PROMPT: For the entries below, print exactly the lines between the line holding "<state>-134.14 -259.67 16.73" and the line holding "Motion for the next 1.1", inclusive, and nothing else.

Records from a dataset:
- Opening Delimiter -

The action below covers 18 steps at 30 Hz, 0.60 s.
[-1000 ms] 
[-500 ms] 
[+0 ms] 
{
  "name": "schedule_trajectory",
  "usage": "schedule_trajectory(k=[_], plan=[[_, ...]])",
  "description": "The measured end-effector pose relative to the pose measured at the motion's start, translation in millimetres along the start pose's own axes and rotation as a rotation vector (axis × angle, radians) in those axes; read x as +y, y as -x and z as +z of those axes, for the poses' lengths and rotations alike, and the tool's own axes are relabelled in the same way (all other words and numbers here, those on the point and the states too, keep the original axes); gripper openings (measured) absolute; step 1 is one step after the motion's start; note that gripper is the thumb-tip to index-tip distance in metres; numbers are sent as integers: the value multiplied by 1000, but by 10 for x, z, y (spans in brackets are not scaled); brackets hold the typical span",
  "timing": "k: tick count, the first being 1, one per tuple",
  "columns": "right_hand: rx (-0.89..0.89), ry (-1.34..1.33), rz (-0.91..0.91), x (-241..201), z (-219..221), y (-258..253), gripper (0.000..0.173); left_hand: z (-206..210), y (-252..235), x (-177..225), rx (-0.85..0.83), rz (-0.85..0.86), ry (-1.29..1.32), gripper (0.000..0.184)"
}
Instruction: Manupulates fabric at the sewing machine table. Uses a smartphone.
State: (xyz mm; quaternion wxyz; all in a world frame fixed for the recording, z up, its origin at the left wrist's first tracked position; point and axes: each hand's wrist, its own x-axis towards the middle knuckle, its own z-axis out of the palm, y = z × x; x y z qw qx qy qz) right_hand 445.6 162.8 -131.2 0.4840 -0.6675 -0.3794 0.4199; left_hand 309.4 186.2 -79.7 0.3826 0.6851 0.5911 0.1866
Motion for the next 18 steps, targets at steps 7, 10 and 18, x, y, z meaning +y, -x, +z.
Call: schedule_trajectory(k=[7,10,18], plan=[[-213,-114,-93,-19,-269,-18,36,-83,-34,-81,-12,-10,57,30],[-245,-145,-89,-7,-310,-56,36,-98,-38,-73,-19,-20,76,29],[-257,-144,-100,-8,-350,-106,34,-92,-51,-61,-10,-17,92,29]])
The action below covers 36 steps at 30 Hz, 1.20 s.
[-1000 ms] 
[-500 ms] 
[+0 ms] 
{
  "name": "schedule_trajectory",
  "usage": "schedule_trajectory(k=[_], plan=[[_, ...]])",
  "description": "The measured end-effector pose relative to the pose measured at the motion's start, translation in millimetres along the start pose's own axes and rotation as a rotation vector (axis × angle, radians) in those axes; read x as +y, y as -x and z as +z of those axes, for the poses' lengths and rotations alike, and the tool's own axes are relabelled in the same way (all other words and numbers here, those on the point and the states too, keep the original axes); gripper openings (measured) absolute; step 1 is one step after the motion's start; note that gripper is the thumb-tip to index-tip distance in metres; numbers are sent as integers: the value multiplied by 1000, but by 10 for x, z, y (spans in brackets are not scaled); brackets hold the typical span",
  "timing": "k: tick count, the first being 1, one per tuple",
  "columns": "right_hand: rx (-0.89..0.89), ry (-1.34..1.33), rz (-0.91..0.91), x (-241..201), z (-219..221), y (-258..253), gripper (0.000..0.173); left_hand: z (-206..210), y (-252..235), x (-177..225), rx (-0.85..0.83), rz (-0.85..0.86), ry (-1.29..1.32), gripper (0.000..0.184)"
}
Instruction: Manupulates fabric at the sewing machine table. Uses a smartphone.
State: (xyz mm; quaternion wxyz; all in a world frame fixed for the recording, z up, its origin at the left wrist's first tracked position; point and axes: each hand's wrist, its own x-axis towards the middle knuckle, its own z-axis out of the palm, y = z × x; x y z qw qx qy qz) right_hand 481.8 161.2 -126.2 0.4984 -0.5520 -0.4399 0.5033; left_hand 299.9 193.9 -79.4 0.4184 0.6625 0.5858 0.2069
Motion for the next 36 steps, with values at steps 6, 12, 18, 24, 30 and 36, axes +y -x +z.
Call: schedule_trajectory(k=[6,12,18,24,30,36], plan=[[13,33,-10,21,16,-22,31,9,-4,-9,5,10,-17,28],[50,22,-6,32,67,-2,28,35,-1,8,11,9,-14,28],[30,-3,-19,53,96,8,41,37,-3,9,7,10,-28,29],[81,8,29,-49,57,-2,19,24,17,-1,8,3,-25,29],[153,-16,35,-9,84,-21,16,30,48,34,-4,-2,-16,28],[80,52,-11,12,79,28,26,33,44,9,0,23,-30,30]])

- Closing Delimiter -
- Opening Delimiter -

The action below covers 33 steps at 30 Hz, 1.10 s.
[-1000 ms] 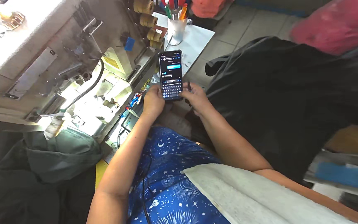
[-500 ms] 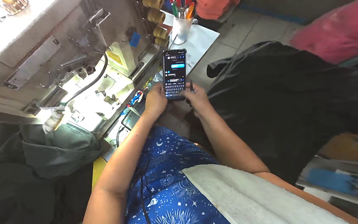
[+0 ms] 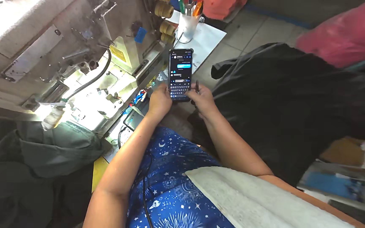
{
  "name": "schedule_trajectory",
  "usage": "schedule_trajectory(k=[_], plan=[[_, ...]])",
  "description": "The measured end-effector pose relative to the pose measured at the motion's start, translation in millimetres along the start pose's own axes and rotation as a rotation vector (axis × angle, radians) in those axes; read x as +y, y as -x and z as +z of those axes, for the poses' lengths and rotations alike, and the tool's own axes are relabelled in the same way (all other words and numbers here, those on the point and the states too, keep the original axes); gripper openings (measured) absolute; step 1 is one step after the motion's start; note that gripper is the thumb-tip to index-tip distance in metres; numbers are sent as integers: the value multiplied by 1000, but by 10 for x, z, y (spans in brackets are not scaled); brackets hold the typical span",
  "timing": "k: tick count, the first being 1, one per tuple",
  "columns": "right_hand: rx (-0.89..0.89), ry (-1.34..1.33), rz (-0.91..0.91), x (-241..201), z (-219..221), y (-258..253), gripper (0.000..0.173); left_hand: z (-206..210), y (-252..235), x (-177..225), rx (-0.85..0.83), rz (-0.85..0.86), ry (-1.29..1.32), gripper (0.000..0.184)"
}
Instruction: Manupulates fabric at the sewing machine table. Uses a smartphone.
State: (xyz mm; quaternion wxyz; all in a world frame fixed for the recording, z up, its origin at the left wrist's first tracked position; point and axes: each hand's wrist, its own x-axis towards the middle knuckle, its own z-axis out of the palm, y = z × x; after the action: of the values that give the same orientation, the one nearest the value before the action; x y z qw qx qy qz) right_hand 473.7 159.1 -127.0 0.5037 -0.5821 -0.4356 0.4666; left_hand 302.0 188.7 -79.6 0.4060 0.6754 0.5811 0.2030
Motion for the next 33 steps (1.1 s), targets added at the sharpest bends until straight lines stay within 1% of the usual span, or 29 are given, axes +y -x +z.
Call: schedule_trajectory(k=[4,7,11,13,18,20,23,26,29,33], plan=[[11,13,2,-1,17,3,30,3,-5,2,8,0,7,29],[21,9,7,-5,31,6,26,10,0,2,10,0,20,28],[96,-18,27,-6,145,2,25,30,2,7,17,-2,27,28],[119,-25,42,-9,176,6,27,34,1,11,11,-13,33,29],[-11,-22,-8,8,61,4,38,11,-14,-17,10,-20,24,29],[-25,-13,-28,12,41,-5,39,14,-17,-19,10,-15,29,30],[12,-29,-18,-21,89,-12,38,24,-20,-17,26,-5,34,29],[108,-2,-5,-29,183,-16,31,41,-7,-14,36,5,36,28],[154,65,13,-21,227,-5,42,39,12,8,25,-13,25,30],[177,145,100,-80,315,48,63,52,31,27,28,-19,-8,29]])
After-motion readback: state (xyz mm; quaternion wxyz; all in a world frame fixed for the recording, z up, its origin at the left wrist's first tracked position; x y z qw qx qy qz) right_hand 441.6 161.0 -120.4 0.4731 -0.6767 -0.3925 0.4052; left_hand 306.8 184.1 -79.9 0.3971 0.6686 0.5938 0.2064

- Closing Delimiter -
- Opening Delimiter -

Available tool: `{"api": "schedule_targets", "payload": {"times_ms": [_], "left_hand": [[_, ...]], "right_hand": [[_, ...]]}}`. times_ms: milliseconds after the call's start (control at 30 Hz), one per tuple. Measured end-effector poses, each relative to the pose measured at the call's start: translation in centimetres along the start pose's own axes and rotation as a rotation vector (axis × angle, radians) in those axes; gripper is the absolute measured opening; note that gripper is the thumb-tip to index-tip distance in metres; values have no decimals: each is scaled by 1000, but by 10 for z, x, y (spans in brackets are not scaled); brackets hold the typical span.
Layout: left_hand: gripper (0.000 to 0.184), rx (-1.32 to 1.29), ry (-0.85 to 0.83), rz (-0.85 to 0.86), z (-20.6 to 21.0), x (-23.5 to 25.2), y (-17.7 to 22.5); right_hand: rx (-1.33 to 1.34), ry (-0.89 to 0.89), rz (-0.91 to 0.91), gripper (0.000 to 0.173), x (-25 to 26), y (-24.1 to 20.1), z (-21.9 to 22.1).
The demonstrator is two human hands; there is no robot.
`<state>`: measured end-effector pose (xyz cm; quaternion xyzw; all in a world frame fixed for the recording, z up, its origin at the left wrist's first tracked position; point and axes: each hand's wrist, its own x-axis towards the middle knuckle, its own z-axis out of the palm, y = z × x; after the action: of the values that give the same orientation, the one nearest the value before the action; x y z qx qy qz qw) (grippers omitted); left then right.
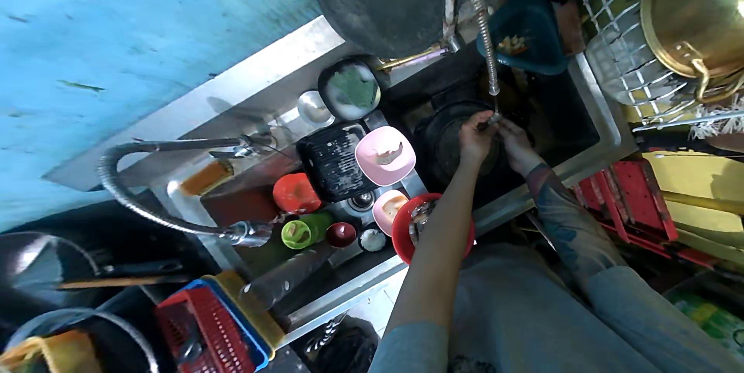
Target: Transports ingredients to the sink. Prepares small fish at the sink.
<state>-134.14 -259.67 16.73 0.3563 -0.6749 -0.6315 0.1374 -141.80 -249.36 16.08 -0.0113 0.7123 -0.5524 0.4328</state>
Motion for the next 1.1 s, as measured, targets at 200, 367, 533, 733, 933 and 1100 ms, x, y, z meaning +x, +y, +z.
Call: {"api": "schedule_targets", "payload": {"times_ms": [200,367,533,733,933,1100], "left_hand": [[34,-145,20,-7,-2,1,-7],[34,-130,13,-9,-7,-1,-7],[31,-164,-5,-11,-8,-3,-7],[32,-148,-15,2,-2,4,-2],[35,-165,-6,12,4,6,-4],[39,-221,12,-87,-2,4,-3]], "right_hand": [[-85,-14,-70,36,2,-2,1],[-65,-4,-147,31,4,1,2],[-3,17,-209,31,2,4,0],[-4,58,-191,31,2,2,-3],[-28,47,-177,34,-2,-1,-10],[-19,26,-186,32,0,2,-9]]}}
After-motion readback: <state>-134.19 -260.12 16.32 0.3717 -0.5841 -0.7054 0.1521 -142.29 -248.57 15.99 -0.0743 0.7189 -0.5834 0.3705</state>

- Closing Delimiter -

RESULT:
<state>-134.14 -259.67 16.73 0.3563 -0.6749 -0.6315 0.1374 -141.80 -249.36 16.08 -0.0113 0.7123 -0.5524 0.4328</state>
Motion for the next 1.1 s, as measured, targets at 200, 367, 533, 733, 933 and 1100 ms, x, y, z meaning +x, +y, +z.

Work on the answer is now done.